Start of GIVEN RECORDS

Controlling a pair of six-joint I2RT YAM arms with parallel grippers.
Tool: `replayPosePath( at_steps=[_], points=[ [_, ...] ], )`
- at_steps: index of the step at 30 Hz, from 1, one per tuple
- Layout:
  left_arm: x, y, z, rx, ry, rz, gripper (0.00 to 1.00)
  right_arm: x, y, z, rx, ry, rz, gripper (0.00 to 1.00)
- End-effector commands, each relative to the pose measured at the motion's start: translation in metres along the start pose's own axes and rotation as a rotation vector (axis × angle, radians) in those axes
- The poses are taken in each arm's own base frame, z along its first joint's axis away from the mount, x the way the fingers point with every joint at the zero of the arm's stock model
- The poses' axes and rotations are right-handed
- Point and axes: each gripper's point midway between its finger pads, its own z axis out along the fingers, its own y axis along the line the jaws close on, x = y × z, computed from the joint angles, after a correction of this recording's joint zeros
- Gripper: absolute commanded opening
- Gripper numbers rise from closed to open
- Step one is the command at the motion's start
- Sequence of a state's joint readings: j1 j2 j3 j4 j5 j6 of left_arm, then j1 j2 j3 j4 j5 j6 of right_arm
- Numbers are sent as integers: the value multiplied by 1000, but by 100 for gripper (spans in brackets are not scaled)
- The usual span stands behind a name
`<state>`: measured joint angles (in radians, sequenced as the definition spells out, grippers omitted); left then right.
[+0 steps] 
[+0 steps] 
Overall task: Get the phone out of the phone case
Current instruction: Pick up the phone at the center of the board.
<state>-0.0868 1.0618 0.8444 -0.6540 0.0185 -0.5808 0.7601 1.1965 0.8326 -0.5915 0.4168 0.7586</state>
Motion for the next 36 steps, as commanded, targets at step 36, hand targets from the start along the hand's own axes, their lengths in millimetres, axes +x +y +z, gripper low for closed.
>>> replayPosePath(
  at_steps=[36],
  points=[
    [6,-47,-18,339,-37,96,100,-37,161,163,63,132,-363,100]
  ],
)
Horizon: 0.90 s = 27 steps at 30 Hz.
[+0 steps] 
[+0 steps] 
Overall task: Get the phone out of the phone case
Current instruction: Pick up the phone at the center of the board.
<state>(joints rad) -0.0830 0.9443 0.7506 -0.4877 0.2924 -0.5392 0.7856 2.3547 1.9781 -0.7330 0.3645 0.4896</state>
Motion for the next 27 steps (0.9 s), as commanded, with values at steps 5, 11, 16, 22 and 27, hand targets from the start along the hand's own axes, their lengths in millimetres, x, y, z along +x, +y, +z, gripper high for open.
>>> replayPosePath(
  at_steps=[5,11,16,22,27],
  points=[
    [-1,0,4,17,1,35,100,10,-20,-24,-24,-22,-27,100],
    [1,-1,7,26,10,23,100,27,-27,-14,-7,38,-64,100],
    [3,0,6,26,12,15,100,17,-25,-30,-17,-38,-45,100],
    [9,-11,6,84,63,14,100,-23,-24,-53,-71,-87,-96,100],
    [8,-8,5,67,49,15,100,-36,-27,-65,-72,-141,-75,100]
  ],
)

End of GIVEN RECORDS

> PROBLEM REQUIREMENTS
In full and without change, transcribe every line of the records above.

> OUTPUT OF THE EXERCISE
Controlling a pair of six-joint I2RT YAM arms with parallel grippers.
Tool: `replayPosePath( at_steps=[_], points=[ [_, ...] ], )`
- at_steps: index of the step at 30 Hz, from 1, one per tuple
- Layout:
  left_arm: x, y, z, rx, ry, rz, gripper (0.00 to 1.00)
  right_arm: x, y, z, rx, ry, rz, gripper (0.00 to 1.00)
- End-effector commands, each relative to the pose measured at the motion's start: translation in metres along the start pose's own axes and rotation as a rotation vector (axis × angle, radians) in those axes
- The poses are taken in each arm's own base frame, z along its first joint's axis away from the mount, x the way the fingers point with every joint at the zero of the arm's stock model
- The poses' axes and rotations are right-handed
- Point and axes: each gripper's point midway between its finger pads, its own z axis out along the fingers, its own y axis along the line the jaws close on, x = y × z, computed from the joint angles, after a correction of this recording's joint zeros
- Gripper: absolute commanded opening
- Gripper numbers rise from closed to open
- Step one is the command at the motion's start
- Sequence of a state's joint readings: j1 j2 j3 j4 j5 j6 of left_arm, then j1 j2 j3 j4 j5 j6 of right_arm
- Numbers are sent as integers: the value multiplied by 1000, but by 100 for gripper (spans in brackets are not scaled)
- The usual span stands behind a name
`<state>`: measured joint angles (in radians, sequenced as the definition spells out, grippers omitted); left then right.
[+0 steps] 
[+0 steps] 
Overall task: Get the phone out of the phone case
Current instruction: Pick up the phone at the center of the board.
<state>-0.0868 1.0618 0.8444 -0.6540 0.0185 -0.5808 0.7601 1.1965 0.8326 -0.5915 0.4168 0.7586</state>
Motion for the next 36 steps, as commanded, targets at step 36, hand targets from the start along the hand's own axes, their lengths in millimetres, axes +x +y +z, gripper low for closed.
>>> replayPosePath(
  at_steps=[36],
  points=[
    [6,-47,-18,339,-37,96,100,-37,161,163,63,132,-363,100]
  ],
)
Horizon: 0.90 s = 27 steps at 30 Hz.
[+0 steps] 
[+0 steps] 
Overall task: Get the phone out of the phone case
Current instruction: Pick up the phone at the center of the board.
<state>(joints rad) -0.0830 0.9443 0.7506 -0.4877 0.2924 -0.5392 0.7856 2.3547 1.9781 -0.7330 0.3645 0.4896</state>
Motion for the next 27 steps (0.9 s), as commanded, with values at steps 5, 11, 16, 22 and 27, hand targets from the start along the hand's own axes, their lengths in millimetres, x, y, z along +x, +y, +z, gripper high for open.
>>> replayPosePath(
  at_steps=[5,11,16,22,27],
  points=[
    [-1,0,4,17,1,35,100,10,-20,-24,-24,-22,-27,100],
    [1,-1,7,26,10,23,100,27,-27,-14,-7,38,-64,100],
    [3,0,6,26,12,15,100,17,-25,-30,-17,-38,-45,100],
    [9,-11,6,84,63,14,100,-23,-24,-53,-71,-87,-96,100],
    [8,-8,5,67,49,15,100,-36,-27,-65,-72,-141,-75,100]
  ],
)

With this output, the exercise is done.